Section: Research Program

Static program analysis

Static program analysis is concerned with obtaining information about the run-time behaviour of a program without actually running it. This information may concern the values of variables, the relations among them, dependencies between program values, the memory structure being built and manipulated, the flow of control, and, for concurrent programs, synchronisation among processes executing in parallel. Fully automated analyses usually render approximate information about the actual program behaviour. The analysis is correct if the information includes all possible behaviour of a program. Precision of an analysis is improved by reducing the amount of information describing spurious behaviour that will never occur.
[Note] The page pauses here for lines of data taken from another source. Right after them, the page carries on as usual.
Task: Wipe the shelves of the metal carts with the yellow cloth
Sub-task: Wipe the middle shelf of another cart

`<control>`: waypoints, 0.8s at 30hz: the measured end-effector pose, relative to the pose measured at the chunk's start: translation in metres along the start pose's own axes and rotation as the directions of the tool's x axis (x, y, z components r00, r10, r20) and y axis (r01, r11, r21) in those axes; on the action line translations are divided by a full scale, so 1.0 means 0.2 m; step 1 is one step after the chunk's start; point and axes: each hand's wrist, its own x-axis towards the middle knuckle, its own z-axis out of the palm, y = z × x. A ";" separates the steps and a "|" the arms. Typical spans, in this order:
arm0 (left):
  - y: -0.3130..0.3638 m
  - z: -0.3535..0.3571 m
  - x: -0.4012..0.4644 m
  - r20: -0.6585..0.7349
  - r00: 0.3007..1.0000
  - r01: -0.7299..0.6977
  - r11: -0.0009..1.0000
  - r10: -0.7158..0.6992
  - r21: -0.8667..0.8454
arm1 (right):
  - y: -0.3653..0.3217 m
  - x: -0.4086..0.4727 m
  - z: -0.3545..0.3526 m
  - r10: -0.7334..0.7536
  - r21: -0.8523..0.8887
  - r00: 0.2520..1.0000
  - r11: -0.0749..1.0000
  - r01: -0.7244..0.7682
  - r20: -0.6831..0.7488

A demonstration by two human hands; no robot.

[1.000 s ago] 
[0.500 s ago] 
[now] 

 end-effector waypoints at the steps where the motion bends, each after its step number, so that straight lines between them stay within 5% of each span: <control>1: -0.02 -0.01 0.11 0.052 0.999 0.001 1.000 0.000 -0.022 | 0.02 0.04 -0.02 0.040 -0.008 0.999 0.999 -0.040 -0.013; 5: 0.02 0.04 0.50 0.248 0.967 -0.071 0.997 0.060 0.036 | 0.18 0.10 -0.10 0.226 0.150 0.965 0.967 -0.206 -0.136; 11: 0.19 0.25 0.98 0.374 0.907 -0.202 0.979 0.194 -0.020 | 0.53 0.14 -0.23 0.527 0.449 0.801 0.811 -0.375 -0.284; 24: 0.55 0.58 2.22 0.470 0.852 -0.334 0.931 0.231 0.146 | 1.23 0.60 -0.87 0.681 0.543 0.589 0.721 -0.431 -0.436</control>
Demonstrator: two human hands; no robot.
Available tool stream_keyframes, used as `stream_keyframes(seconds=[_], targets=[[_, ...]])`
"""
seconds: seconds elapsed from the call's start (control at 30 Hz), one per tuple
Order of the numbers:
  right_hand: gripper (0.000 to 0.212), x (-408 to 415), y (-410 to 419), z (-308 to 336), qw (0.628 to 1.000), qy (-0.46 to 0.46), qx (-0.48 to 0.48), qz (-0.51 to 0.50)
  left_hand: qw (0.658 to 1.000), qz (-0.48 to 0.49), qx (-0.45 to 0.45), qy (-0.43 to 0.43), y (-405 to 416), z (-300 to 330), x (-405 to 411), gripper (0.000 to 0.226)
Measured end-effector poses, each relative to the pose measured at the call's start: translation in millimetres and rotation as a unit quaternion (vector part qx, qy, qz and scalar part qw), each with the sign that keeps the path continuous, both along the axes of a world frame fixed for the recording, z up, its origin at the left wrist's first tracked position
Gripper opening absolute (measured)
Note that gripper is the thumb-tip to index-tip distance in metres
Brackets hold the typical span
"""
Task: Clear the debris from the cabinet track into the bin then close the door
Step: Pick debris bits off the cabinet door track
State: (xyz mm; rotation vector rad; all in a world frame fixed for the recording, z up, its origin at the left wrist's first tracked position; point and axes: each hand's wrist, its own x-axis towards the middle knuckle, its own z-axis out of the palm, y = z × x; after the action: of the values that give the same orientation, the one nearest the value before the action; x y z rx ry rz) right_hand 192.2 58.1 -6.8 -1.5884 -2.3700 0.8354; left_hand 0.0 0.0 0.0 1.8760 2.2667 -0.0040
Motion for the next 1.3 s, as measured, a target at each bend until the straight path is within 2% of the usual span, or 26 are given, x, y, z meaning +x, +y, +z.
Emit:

Static analysis has traditionally found most of its applications in the area of program optimisation where information about the run-time behaviour can be used to transform a program so that it performs a calculation faster and/or makes better use of the available memory resources. The last decade has witnessed an increasing use of static analysis in software verification for proving invariants about programs. The Celtique project is mainly concerned with this latter use. Examples of static analysis include:

  • Data-flow analysis as it is used in optimising compilers for imperative languages. The properties can either be approximations of the values of an expression (“the value of variable 𝗑 is greater than 0” or 𝗑 is equal to 𝗒 at this point in the program” ) or more intensional information about program behaviour such as “this variable is not used before being re-defined” in the classical “dead-variable” analysis [74] .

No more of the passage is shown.